Two hundred Tai Chi enthusiasts, teachers and students, gathered for a one-week workshop with Dr. Paul Lam, to study and “play” Tai Chi. Journeys started as close as Memphis and as far as California, Oregon, Hawaii, Vermont, Florida, England, Scotland, Austria and Australia. With a variety of backgrounds, ages, states of physical health, sizes and shapes, all of us had a common thread and love — Tai Chi.
In advance of the week, each of us selected a particular form that we wanted to study and focus on the entire week. Pat from Florida and Guy from New York, team-taught our class. They are Master Trainers for Dr. Lam and have years of Tai Chi and Kung Fu experience, both having been in competitions. Their love is Tai Chi and teaching it for health. We learned new moves and practiced four hours a day, sometimes more. After class, many practiced in hallways, outside, in open classrooms, all on our own time. It was obvious that everybody wanted to learn, wanted to understand the underlying principles and wanted to use Tai Chi as a tool to promote healthy lives, and for teachers, to pass it on to their students.
Given the concentration of study and practice, it was far from a type-A atmosphere. There were breaks for tea and snacks. We drank plenty of water. Students sat down if they needed to rest. Still echoing in my mind are my teachers’ frequent suggestions – “relax”. “do only what you can”. “nothing should hurt”. “don’t worry about the details — they will come later”.

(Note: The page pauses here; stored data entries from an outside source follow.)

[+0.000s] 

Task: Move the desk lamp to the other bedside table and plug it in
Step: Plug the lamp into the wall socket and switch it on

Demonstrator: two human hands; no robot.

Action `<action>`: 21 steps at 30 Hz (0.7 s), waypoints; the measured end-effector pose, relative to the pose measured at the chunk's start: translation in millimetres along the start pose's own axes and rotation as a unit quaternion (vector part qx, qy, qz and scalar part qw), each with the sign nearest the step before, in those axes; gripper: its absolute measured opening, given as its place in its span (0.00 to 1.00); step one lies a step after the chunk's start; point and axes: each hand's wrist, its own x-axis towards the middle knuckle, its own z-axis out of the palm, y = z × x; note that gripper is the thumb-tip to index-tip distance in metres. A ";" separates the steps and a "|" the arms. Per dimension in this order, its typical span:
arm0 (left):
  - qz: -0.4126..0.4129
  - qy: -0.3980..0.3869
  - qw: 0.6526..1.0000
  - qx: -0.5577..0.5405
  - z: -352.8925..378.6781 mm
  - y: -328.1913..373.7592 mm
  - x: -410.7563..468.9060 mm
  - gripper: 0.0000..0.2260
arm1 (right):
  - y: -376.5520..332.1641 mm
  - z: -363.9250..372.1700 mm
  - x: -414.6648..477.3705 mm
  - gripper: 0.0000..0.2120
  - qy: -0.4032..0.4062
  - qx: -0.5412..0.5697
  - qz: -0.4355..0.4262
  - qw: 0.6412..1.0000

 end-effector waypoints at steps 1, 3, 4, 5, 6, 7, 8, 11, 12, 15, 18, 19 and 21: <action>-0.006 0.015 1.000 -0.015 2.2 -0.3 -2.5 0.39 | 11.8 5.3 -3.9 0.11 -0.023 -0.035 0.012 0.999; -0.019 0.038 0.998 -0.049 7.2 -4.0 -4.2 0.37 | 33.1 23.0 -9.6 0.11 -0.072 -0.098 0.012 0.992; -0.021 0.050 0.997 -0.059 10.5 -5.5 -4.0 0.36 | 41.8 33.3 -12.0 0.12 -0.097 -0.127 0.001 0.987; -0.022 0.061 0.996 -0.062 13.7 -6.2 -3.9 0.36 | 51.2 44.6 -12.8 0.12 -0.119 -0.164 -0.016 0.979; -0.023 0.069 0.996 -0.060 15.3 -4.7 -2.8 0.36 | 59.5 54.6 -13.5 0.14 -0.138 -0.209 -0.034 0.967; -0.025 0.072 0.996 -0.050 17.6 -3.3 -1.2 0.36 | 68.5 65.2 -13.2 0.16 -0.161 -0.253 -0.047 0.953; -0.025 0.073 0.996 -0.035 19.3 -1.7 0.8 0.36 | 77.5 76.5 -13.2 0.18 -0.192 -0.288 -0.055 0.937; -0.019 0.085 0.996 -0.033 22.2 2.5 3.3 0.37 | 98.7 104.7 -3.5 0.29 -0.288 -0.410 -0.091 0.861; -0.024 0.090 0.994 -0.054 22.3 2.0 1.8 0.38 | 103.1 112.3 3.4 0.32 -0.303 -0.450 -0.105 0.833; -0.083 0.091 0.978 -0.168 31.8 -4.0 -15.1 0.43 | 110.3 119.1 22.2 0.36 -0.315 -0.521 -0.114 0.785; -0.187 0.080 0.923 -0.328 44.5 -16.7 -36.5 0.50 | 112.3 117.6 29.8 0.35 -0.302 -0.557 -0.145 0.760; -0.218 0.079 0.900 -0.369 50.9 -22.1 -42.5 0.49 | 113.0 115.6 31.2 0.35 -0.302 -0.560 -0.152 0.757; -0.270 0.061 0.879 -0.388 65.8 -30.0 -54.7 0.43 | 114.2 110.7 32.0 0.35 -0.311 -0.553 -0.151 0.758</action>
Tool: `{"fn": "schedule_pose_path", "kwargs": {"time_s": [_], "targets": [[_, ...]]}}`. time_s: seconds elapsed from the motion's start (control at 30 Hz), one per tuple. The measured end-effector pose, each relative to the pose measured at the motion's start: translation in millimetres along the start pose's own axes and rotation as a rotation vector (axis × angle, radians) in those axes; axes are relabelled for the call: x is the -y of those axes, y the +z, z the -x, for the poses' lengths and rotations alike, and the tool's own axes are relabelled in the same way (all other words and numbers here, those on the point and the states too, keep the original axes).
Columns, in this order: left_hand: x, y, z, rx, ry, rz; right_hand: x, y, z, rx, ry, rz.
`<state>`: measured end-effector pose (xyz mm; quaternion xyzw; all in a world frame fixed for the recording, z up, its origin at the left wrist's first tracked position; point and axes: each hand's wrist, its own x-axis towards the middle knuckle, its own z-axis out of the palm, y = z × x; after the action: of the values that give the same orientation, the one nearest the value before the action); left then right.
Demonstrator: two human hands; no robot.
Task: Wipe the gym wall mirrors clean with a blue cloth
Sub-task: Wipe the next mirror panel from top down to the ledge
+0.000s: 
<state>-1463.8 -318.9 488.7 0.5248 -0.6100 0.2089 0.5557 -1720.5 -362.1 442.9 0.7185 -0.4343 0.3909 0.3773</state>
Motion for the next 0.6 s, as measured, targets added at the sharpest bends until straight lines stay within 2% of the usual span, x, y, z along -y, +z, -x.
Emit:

As the week progressed and we became more confident with the movements and their sequence, there was less talk in class. We started to flow forward, backward as we shifted our weight. We moved less as individuals and more as a group. There was focus and there was silence. The flow and the silence helped us relax. The relaxation helped us with focus and flow. The flowing energy was more than a group of individuals; it was bigger than the individual parts. Our group energy filled the room.
Those moments of silence, focusing only on where we were in the present were key to feeling relaxed and fulfilled. It seems that each of us needs to find those moments.